Court of Appeals of the State of New York
Nov 18, 1980
51 N.Y.2d 233 (N.Y. 1980)

Summary

In People v Hudson (51 N.Y.2d 233, 238-239), the Court of Appeals, reviewing the law of accomplice corroboration, observed: "The mandate of the statute is that there shall be evidence, in addition to that furnished by the accomplice, `tending to connect the defendant with the commission' of the crime.

Summary of this case from People v. Gaines

Opinion

Submitted October 10, 1980

Decided November 18, 1980

Appeal from the Appellate Division of the Supreme Court in the Third Judicial Department, JOHN J. CLYNE, J.

F. Stanton Ackerman for appellant. Sol Greenberg, District Attorney (F. Patrick Jeffers of counsel), for respondent.


There is in this record, after excising all evidence which depends for its probative worth and relevance on testimony of the accomplices, sufficient independent proof to meet the requirements for corroboration under CPL 60.22 (subd 1).

On June 6, 1977, about 10:00 P.M., defendant entered O'Connor's Grocery Store on Judson Street in Albany, New York. He had been in the store previously and was known to James O'Connor, the proprietor. After he had been on the premises 5 or 10 minutes defendant asked where the toilet paper was. At the time of his inquiry he was standing in the rear of the store, about two feet from the counter on which were stacked 8 or 10 packages of toilet paper, four rolls to a package. O'Connor, offering to get the toilet paper, came around the checkout counter and proceeded to the back of the store where defendant was standing and the toilet paper was located. Defendant took a roll of the toilet paper and followed O'Connor back to the front of the store.

Just before O'Connor reached the checkout counter, Roger Lee Nelson, who was not known to O'Connor, stopped him with a gun and announced, "This is a stickup." Defendant exclaimed, "Oh, he's got a gun, he's got a gun", and addressing Nelson, added, "Don't shoot me, Mister. I'm only a customer." Thereupon Nelson ordered defendant to take out O'Connor's wallet. Defendant reached into O'Connor's right rear pocket and removed the wallet. O'Connor grabbed the wallet from defendant and Nelson took it from O'Connor. In the meantime Henry Edge who accompanied Nelson and was also unknown to O'Connor had gone behind the checkout counter and emptied the cash register. Nelson and Edge then ran out of the store. There were some teenagers outside. As two of them started after the robbers, defendant who had come outside cautioned them, "Don't chase him. He's got a gun and it's loaded." O'Connor went to the call box where he called the police who immediately came to the store.

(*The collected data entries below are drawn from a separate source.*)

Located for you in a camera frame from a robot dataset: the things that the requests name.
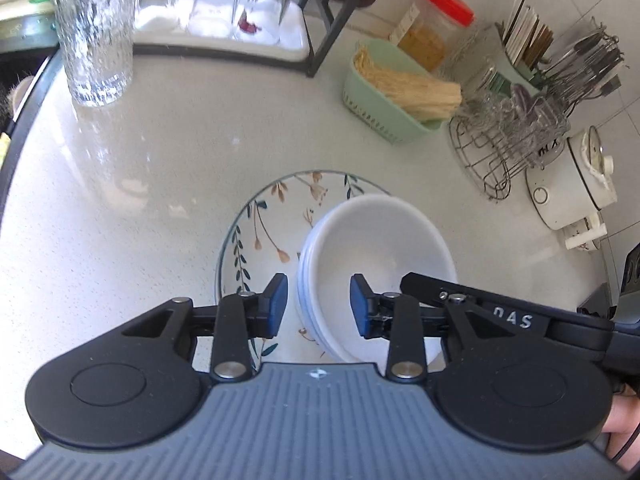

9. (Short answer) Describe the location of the white ceramic bowl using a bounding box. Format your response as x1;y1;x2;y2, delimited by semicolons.
307;194;458;370

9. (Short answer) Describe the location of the deer pattern ceramic plate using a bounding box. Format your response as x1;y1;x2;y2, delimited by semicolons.
215;170;386;367

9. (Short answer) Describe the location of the translucent plastic bowl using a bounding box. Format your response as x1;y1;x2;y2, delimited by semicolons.
296;232;345;362

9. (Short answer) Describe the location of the person's right hand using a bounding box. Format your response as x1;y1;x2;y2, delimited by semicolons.
602;396;639;470

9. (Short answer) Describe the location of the black induction cooktop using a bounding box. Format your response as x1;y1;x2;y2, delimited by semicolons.
576;283;617;320

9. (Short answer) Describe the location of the black frying pan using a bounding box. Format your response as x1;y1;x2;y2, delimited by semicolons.
614;245;640;324

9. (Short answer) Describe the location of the white electric cooking pot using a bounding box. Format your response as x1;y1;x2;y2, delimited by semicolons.
525;126;617;250

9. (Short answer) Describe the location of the green basket of enoki mushrooms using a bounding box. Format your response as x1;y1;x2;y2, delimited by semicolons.
343;39;462;144

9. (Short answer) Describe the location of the green utensil holder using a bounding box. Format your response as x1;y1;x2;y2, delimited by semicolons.
470;24;551;106

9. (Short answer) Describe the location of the clear tall glass jar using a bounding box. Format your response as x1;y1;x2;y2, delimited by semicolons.
444;24;502;96

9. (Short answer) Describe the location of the hanging utensil rack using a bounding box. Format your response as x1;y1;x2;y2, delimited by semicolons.
539;20;626;117

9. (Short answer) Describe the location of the red lid plastic jar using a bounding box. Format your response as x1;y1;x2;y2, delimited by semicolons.
388;0;475;72

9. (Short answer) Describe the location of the upturned drinking glass right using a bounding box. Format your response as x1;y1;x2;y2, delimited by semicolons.
235;0;291;46

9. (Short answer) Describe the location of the white drip tray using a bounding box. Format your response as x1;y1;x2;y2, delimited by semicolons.
134;0;310;63

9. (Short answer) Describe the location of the upturned drinking glass middle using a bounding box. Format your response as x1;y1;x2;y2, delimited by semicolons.
186;0;240;38

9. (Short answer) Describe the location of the tall textured glass mug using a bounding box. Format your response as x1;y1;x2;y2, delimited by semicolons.
50;0;136;107

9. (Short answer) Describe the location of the wire glass drying rack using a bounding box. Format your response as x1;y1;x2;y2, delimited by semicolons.
448;84;570;202

After the police had completed their on-the-scene investigation at the grocery store, they explained to defendant that, inasmuch as he was a witness to the crime, they would like to take a written statement from him as to what he had observed. Defendant offered to come down to the police station if the police would pick him up at 9 Wilkins Avenue where he said that he lived. About 11:15 P.M. the police went to 9 Wilkins Avenue and found defendant who accompanied them to the police station where he gave a written statement. Both defendant and O'Connor, who had also given a statement, viewed police department photographs in an attempt to identify the two robbers. Neither was able to make an identification although pictures of Nelson and Edge were included in the photographs displayed.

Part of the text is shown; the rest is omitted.